MATERIAL PROVIDED:
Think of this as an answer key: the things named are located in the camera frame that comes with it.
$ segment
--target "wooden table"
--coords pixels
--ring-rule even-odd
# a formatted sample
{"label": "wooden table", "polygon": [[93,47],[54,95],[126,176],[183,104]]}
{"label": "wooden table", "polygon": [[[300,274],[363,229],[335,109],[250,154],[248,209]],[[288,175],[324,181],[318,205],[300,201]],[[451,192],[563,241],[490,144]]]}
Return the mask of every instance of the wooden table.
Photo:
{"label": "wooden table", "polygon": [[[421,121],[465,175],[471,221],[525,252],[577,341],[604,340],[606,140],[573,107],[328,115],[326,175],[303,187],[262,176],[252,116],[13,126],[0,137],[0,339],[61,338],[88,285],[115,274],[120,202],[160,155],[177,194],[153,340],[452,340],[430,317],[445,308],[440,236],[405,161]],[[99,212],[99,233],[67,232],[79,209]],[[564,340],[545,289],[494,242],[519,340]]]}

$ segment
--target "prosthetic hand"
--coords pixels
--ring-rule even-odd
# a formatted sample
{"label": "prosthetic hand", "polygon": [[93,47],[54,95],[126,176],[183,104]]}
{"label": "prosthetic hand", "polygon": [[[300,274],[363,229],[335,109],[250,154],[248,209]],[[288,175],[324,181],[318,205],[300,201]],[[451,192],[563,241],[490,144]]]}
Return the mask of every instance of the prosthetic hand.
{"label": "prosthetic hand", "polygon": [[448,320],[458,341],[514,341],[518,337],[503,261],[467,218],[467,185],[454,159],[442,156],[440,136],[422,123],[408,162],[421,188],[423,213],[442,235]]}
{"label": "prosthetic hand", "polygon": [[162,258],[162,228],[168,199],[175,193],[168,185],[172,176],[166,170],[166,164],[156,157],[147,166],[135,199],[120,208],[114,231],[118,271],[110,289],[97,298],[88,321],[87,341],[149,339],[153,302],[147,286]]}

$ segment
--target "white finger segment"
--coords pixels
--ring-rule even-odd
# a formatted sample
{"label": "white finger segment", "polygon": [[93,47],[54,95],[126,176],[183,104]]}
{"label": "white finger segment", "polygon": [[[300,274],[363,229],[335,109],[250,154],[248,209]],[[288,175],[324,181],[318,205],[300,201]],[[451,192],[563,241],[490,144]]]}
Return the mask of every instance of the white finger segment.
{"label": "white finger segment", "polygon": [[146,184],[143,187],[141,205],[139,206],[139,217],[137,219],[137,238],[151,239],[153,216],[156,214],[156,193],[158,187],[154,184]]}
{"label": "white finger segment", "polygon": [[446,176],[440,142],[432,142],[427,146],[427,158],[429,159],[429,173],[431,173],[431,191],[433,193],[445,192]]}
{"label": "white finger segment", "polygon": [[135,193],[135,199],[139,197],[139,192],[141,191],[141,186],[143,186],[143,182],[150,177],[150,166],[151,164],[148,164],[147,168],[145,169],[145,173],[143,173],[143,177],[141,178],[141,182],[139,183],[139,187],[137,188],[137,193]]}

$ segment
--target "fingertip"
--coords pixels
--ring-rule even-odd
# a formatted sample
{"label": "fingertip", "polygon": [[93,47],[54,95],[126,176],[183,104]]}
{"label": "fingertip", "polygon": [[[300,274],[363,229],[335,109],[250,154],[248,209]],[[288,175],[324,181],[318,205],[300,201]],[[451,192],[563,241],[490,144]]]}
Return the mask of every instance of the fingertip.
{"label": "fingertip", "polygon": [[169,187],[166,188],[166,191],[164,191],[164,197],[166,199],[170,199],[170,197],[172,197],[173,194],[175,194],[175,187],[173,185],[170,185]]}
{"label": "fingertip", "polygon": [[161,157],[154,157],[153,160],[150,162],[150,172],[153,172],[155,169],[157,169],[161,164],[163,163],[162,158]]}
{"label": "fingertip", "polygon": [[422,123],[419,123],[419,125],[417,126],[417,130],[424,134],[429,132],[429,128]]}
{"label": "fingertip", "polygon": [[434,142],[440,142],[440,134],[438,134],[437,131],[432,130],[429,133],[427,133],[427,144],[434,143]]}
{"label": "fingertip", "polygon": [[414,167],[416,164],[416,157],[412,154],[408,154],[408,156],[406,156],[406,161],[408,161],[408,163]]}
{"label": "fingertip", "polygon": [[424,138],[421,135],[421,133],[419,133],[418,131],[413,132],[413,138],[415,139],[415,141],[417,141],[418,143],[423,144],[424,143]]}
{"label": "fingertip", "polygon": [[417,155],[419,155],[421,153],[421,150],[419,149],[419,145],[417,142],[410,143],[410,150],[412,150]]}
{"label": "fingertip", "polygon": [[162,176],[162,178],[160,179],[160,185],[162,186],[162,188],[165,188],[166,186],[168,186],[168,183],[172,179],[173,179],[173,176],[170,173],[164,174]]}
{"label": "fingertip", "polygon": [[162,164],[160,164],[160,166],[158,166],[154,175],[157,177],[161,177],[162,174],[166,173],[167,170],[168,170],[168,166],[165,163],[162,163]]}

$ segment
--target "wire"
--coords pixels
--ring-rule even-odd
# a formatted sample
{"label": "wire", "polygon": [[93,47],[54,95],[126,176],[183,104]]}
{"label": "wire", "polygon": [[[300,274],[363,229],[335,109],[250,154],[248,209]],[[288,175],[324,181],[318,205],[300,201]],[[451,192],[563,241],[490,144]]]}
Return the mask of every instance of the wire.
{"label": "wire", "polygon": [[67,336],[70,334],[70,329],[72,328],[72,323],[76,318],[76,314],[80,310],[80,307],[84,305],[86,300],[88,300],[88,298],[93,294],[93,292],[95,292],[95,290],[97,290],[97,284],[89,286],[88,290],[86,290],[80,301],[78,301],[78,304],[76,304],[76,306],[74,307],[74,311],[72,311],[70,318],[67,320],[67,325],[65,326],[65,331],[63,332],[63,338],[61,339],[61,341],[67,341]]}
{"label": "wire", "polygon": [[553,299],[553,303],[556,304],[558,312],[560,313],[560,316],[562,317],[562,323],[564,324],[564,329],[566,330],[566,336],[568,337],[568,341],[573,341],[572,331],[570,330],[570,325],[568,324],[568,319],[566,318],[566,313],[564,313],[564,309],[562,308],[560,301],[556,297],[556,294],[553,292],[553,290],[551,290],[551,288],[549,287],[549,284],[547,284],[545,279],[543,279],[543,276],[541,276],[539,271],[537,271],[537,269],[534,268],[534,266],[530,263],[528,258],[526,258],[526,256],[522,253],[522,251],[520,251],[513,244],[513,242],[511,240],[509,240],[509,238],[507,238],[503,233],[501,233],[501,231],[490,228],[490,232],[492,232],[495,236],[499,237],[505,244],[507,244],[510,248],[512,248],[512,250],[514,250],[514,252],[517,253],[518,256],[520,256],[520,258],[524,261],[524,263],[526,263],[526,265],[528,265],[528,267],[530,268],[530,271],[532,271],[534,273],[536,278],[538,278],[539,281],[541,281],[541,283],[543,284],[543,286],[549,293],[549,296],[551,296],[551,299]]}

EXERCISE REQUIREMENTS:
Please copy the whole of the material exactly as written.

EXERCISE OUTPUT:
Think of this as an answer key: the things named are located in the camera frame that comes with it.
$ segment
--target "wooden table"
--coords pixels
--ring-rule even-odd
# a formatted sample
{"label": "wooden table", "polygon": [[93,47],[54,95],[126,176],[183,104]]}
{"label": "wooden table", "polygon": [[[300,274],[363,229],[335,109],[250,154],[248,209]],[[288,175],[324,181],[318,205],[300,201]],[[451,192],[563,241],[490,144]]]}
Return the mask of every instance of the wooden table.
Photo:
{"label": "wooden table", "polygon": [[[421,121],[465,175],[471,221],[525,252],[577,341],[604,340],[606,140],[573,107],[328,115],[326,175],[303,187],[262,176],[252,116],[13,126],[0,137],[0,339],[61,338],[88,285],[115,274],[120,202],[160,155],[177,194],[153,340],[452,340],[430,317],[445,308],[440,236],[405,161]],[[99,212],[99,233],[67,232],[79,209]],[[564,340],[545,289],[494,242],[519,340]]]}

$ segment
--target "prosthetic hand"
--coords pixels
--ring-rule even-odd
# a formatted sample
{"label": "prosthetic hand", "polygon": [[93,47],[54,95],[126,176],[183,104]]}
{"label": "prosthetic hand", "polygon": [[[300,274],[363,229],[335,109],[250,154],[248,209]],[[288,175],[324,181],[318,205],[300,201]],[[451,192],[563,241],[490,144]]]}
Return the mask of every instance of the prosthetic hand.
{"label": "prosthetic hand", "polygon": [[448,320],[458,341],[514,341],[518,337],[503,261],[467,218],[467,185],[454,159],[442,156],[440,136],[422,123],[408,162],[421,188],[423,213],[442,235]]}
{"label": "prosthetic hand", "polygon": [[162,258],[162,228],[168,199],[175,193],[168,185],[172,176],[166,170],[166,164],[156,157],[147,166],[135,199],[120,208],[114,231],[118,271],[110,289],[97,298],[88,321],[87,341],[149,339],[153,302],[147,286]]}

$ segment
--target "white finger segment"
--coords pixels
--ring-rule even-odd
# a formatted sample
{"label": "white finger segment", "polygon": [[93,47],[54,95],[126,176],[183,104]]}
{"label": "white finger segment", "polygon": [[[300,274],[363,229],[335,109],[250,154],[248,209]],[[288,175],[324,181],[318,205],[300,201]],[[451,192],[563,241],[490,144]]]}
Return the mask of every instance of the white finger segment.
{"label": "white finger segment", "polygon": [[146,184],[143,187],[141,205],[139,206],[139,217],[137,219],[137,238],[151,239],[153,216],[156,214],[156,193],[158,187],[154,184]]}
{"label": "white finger segment", "polygon": [[446,176],[440,142],[432,142],[427,146],[427,158],[429,159],[429,173],[431,173],[431,191],[433,193],[445,192]]}
{"label": "white finger segment", "polygon": [[135,193],[135,199],[139,197],[139,192],[141,191],[141,186],[143,186],[143,182],[150,177],[150,166],[151,164],[148,164],[147,168],[145,169],[145,173],[143,173],[143,177],[141,178],[141,182],[139,183],[139,187],[137,188],[137,193]]}

$ segment
--target "fingertip"
--coords pixels
--ring-rule even-odd
# a formatted sample
{"label": "fingertip", "polygon": [[93,47],[54,95],[126,176],[183,104]]}
{"label": "fingertip", "polygon": [[[300,274],[363,229],[335,109],[250,154],[248,209]],[[288,175],[324,181],[318,205],[300,201]],[[451,192],[563,241],[490,144]]]}
Return the mask of every instance of the fingertip.
{"label": "fingertip", "polygon": [[169,187],[166,188],[166,191],[164,191],[164,197],[166,199],[170,199],[170,197],[172,197],[173,194],[175,194],[175,187],[173,185],[170,185]]}
{"label": "fingertip", "polygon": [[161,157],[154,157],[153,160],[150,162],[150,172],[153,172],[155,169],[157,169],[161,164],[163,163],[162,158]]}
{"label": "fingertip", "polygon": [[422,123],[419,123],[419,125],[417,126],[417,130],[424,134],[429,132],[429,128]]}
{"label": "fingertip", "polygon": [[434,142],[440,142],[440,134],[438,134],[437,131],[432,130],[429,133],[427,133],[427,144],[434,143]]}
{"label": "fingertip", "polygon": [[414,167],[416,164],[416,157],[412,154],[408,154],[408,156],[406,156],[406,161],[408,161],[408,163]]}
{"label": "fingertip", "polygon": [[424,138],[421,135],[421,133],[419,133],[418,131],[413,132],[413,138],[415,139],[415,141],[417,141],[418,143],[423,144],[424,143]]}
{"label": "fingertip", "polygon": [[417,155],[419,155],[421,153],[421,150],[419,149],[419,145],[417,142],[410,143],[410,150],[412,150]]}
{"label": "fingertip", "polygon": [[162,176],[162,178],[160,179],[160,185],[162,186],[162,188],[165,188],[166,186],[168,186],[168,183],[172,179],[173,179],[173,176],[170,173],[164,174]]}
{"label": "fingertip", "polygon": [[162,164],[160,164],[160,166],[158,166],[154,175],[157,177],[161,177],[162,174],[166,173],[167,170],[168,170],[168,166],[165,163],[162,163]]}

$ segment
--target "wire"
--coords pixels
--ring-rule even-odd
# a formatted sample
{"label": "wire", "polygon": [[93,47],[54,95],[126,176],[183,104]]}
{"label": "wire", "polygon": [[[300,274],[363,229],[335,109],[250,154],[248,209]],[[288,175],[324,181],[318,205],[300,201]],[[451,192],[563,241],[490,144]]]}
Return the mask of every instance of the wire.
{"label": "wire", "polygon": [[67,336],[70,334],[70,329],[72,328],[72,323],[76,318],[76,314],[80,310],[80,307],[84,305],[86,300],[88,300],[88,298],[93,294],[93,292],[95,292],[95,290],[97,290],[97,284],[89,286],[88,290],[86,290],[80,301],[78,301],[78,304],[76,304],[76,306],[74,307],[74,311],[72,311],[70,318],[67,320],[67,325],[65,326],[65,331],[63,332],[63,338],[61,339],[61,341],[67,341]]}
{"label": "wire", "polygon": [[553,299],[553,303],[556,304],[558,312],[560,313],[560,316],[562,317],[562,323],[564,324],[564,329],[566,330],[566,336],[568,337],[568,341],[573,341],[572,331],[570,330],[570,325],[568,324],[568,319],[566,318],[566,313],[564,313],[564,309],[562,308],[560,301],[556,297],[556,294],[553,292],[553,290],[551,290],[551,288],[549,287],[549,284],[547,284],[545,279],[543,279],[543,276],[541,276],[539,271],[537,271],[537,269],[534,268],[534,266],[530,263],[528,258],[526,258],[526,256],[522,253],[522,251],[520,251],[513,244],[513,242],[511,240],[509,240],[509,238],[507,238],[503,233],[501,233],[501,231],[490,228],[490,232],[492,232],[495,236],[499,237],[505,244],[507,244],[510,248],[512,248],[512,250],[514,250],[514,252],[517,253],[518,256],[520,256],[520,258],[524,261],[524,263],[526,263],[526,265],[528,265],[528,267],[530,268],[530,271],[532,271],[534,273],[536,278],[538,278],[539,281],[541,281],[541,283],[543,284],[543,286],[549,293],[549,296],[551,296],[551,299]]}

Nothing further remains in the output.